Goal of the exercise
When you transcribe the data below, reproduce every line exactly and leave each picture out.
** Dataset excerpt follows **
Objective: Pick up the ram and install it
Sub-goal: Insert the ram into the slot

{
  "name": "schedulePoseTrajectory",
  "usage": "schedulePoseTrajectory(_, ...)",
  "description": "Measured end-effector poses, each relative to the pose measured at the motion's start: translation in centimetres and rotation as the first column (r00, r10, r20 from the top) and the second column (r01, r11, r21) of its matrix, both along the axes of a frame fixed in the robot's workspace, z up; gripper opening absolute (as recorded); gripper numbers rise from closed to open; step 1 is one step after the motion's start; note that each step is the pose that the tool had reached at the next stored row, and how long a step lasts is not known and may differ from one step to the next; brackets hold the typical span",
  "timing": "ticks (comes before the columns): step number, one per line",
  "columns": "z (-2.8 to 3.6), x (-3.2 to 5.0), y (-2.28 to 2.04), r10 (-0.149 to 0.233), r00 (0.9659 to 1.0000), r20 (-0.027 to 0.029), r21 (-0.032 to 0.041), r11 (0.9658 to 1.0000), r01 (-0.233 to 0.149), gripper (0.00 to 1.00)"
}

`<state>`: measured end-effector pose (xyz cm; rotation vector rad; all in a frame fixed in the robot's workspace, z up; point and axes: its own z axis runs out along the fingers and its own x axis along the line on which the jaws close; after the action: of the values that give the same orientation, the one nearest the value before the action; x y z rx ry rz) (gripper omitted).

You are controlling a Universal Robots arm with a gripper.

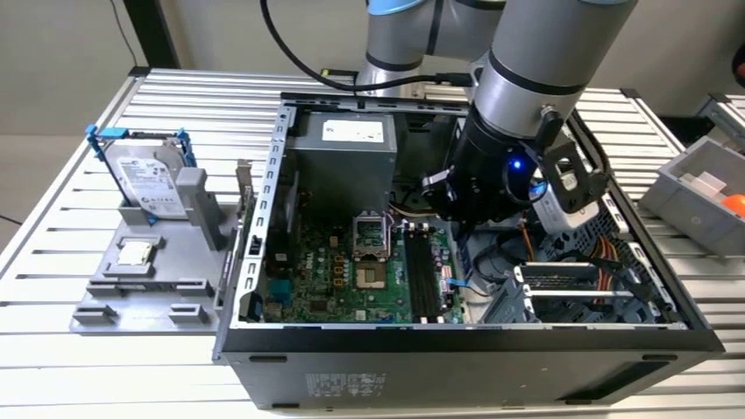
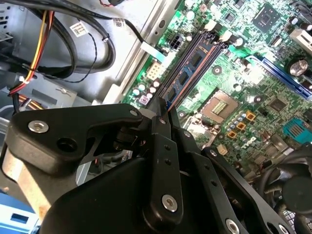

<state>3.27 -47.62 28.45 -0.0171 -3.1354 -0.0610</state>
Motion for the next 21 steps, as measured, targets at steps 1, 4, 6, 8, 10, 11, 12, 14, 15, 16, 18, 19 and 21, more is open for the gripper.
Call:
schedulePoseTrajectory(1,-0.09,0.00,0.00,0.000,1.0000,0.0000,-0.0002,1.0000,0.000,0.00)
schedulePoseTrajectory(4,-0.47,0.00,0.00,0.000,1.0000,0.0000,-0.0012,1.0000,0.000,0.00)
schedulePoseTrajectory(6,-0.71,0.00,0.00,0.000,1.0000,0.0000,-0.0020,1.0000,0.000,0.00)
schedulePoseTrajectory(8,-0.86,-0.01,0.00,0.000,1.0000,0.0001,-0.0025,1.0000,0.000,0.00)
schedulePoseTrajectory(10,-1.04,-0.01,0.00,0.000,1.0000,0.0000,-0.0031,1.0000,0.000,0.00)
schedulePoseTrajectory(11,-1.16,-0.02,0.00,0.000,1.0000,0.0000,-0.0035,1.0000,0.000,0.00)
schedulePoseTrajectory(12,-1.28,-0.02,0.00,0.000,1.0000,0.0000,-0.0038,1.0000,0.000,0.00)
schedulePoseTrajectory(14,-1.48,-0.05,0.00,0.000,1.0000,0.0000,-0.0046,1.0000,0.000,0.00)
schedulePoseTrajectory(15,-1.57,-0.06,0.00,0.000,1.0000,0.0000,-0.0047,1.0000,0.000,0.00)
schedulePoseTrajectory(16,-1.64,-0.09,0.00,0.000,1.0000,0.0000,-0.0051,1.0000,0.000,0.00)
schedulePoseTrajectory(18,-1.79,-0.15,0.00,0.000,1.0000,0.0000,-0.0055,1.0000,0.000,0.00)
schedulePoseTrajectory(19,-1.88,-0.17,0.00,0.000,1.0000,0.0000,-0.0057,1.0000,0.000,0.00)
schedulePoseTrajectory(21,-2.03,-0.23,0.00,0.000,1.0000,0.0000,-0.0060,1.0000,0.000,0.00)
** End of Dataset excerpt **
Response
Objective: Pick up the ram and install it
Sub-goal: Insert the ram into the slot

{
  "name": "schedulePoseTrajectory",
  "usage": "schedulePoseTrajectory(_, ...)",
  "description": "Measured end-effector poses, each relative to the pose measured at the motion's start: translation in centimetres and rotation as the first column (r00, r10, r20 from the top) and the second column (r01, r11, r21) of its matrix, both along the axes of a frame fixed in the robot's workspace, z up; gripper opening absolute (as recorded); gripper numbers rise from closed to open; step 1 is one step after the motion's start; note that each step is the pose that the tool had reached at the next stored row, and how long a step lasts is not known and may differ from one step to the next; brackets hold the typical span",
  "timing": "ticks (comes before the columns): step number, one per line",
  "columns": "z (-2.8 to 3.6), x (-3.2 to 5.0), y (-2.28 to 2.04), r10 (-0.149 to 0.233), r00 (0.9659 to 1.0000), r20 (-0.027 to 0.029), r21 (-0.032 to 0.041), r11 (0.9658 to 1.0000), r01 (-0.233 to 0.149), gripper (0.00 to 1.00)"
}

`<state>`: measured end-effector pose (xyz cm; rotation vector rad; all in a frame fixed in the robot's workspace, z up; point and axes: its own z axis runs out along the fingers and its own x axis along the line on which the jaws close; after the action: of the values that give the same orientation, the one nearest the value before the action; x y z rx ry rz) (gripper omitted).

You are controlling a Universal Robots arm with a gripper.


<state>3.27 -47.62 28.45 -0.0171 -3.1354 -0.0610</state>
Motion for the next 21 steps, as measured, targets at steps 1, 4, 6, 8, 10, 11, 12, 14, 15, 16, 18, 19 and 21, more is open for the gripper.
Call:
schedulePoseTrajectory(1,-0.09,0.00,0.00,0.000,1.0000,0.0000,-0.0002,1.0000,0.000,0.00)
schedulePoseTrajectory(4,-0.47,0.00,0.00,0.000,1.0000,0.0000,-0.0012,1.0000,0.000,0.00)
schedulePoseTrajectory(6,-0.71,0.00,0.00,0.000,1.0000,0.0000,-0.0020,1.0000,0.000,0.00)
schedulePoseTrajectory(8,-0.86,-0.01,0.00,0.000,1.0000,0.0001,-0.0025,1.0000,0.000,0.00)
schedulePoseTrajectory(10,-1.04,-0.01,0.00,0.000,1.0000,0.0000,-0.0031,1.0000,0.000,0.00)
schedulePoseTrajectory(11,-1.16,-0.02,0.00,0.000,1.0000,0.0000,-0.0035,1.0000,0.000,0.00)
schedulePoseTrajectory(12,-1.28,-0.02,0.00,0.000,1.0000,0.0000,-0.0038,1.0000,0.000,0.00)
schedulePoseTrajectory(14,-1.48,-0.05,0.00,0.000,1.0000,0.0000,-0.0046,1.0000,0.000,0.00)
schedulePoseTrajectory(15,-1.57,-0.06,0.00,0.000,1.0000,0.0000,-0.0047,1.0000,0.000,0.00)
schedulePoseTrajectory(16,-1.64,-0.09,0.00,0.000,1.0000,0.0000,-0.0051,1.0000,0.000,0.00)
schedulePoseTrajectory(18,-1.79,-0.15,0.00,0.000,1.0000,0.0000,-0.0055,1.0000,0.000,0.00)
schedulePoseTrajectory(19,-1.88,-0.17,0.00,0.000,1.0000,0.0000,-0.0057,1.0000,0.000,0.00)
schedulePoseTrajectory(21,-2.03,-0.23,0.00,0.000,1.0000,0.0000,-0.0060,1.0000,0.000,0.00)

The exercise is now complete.